Today, a chip’s insulating layer measures from 2 to 2.5 nanometers, and it urgently needs a replacement for SiO2 that can hold the current and avoid overheating, in concentrations that are not so thick. It will also need to become economically viable and to perform this role for at least ten years. o find this replacement, the industry launched itself into a veritable race, some four years ago, mobilizing the main research centers in the semiconductor area in the United States, Europe and Japan, to reach this objective.
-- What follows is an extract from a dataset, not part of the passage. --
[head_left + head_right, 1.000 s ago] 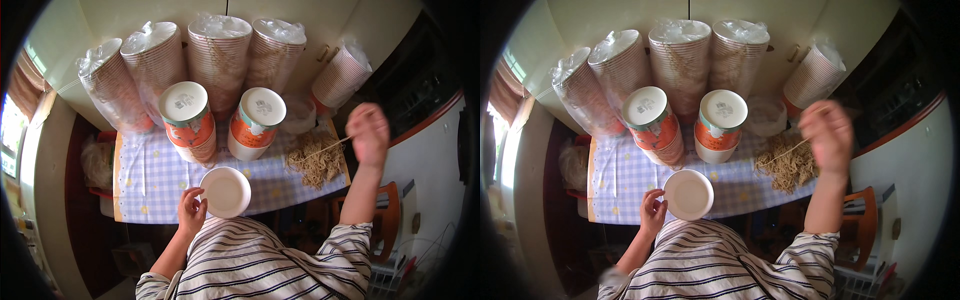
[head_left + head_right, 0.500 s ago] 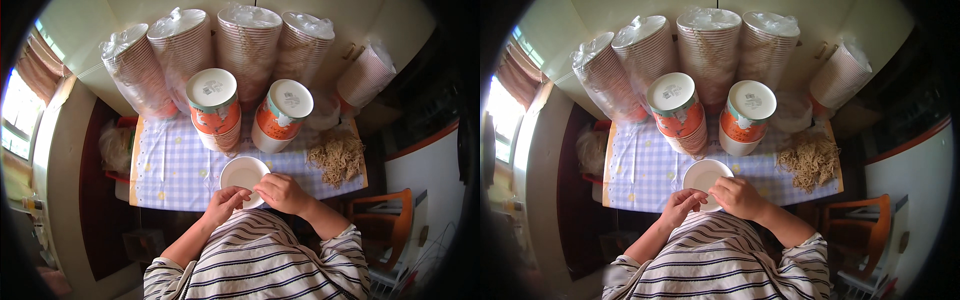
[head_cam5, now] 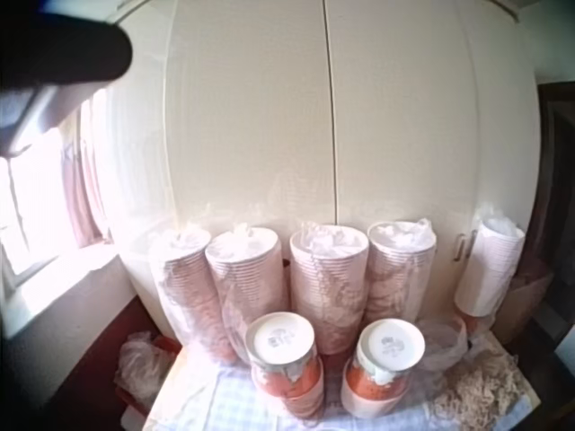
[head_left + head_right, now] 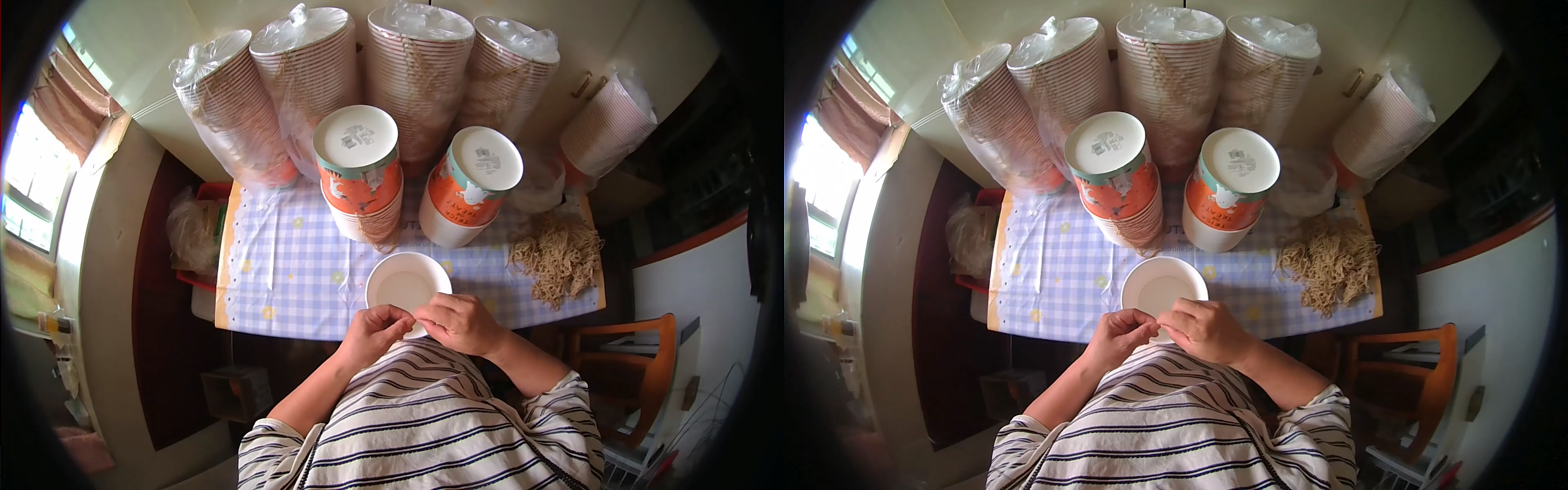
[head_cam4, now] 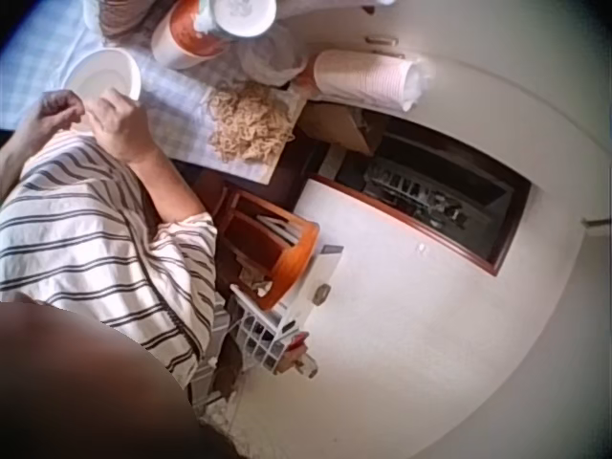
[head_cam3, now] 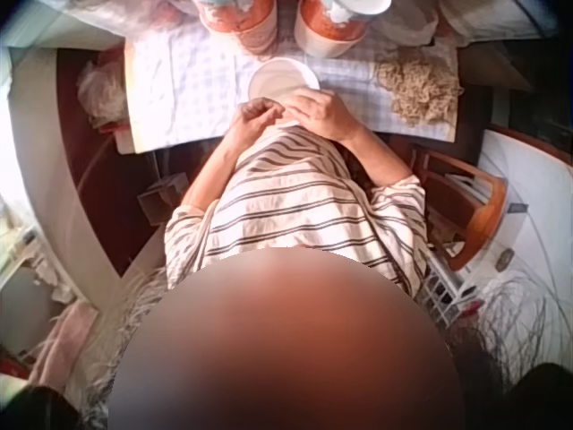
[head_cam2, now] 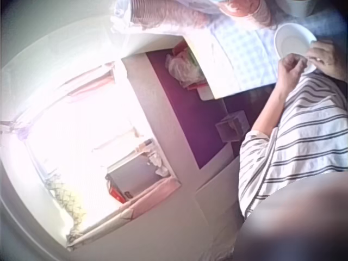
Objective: Inspecting and preparing paper bowls for packaging at a workbench.
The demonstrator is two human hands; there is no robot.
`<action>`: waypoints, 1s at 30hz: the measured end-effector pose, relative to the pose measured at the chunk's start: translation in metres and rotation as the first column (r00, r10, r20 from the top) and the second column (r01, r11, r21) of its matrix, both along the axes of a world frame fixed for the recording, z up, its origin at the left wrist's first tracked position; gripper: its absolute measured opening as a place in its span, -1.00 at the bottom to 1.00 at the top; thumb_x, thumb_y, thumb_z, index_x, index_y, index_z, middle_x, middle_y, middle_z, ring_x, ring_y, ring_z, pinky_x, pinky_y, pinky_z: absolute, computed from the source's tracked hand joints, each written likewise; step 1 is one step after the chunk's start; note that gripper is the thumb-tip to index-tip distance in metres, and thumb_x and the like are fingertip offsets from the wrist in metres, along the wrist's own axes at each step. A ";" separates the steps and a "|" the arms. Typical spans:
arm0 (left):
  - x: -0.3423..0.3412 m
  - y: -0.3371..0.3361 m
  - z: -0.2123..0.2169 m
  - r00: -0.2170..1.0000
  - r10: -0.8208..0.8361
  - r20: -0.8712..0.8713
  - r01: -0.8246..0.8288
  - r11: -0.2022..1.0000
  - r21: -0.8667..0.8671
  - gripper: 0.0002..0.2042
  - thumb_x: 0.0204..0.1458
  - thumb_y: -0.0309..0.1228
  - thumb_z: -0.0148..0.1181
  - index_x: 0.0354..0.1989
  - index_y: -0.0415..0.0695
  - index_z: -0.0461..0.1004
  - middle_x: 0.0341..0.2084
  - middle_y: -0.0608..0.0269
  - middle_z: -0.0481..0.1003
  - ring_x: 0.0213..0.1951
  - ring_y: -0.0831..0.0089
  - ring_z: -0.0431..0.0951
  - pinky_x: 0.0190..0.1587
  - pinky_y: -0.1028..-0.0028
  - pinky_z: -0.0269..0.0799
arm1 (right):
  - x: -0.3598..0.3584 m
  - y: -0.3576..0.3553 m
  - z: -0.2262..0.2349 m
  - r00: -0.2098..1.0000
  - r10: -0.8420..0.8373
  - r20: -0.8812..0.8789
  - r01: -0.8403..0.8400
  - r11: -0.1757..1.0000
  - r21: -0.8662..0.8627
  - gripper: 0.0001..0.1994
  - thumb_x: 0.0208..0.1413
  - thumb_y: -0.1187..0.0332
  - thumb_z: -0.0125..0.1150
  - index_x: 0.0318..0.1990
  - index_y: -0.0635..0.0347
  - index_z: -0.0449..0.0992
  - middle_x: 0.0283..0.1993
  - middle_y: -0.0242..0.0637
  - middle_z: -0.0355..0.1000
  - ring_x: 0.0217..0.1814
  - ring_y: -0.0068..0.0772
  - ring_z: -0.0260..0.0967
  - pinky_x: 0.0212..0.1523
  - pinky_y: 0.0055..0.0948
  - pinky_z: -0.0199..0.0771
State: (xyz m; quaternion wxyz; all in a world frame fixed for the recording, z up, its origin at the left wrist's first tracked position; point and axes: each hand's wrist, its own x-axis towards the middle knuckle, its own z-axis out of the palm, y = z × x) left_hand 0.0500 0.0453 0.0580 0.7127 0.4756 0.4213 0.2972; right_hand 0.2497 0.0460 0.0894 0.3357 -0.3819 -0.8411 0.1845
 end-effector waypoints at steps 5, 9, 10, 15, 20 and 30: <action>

Baumvol’s study with several candidates to a replacement for SiO2 indicates that Hafnium oxide (HfO2) may win this position. In the laboratory, it is a material that has proved to stand up to the task of keeping the integrity of the silicon, which does the work of storing information, while the SiO2 acts as an insulator.

Stages of production
The replacement of the material, though, implies significant changes in a good part of the process of producing chips, which consists of 20 to 30 stages. “Altering one of the first stages of the process can affect all the subsequent ones, calling for investments in equipment”, he explains. Besides this, none of the possible replacements for SiO2 is to be found in profusion in nature, and none of them is cheap. “Hafnium oxide, for example, is never to be seen in a pure state, as it has at least 3% of zirconium in its composition, and this calls for new technologies for purification”.

Aware that he is in a “game worth billions” – the company that patents the first effective new technology will make a lot of money by licensing production -, Baumvol does not however see any prospects for Brazil benefiting, in the short term, from the advances at the IF. “Making broader use of the knowledge built up here, that has tripled our productivity in research in the last three years and transformed us into a international point of reference in the area of semiconducting materials, depends on the formulation of national policies with the objective of producing chips in the laboratory”, he says.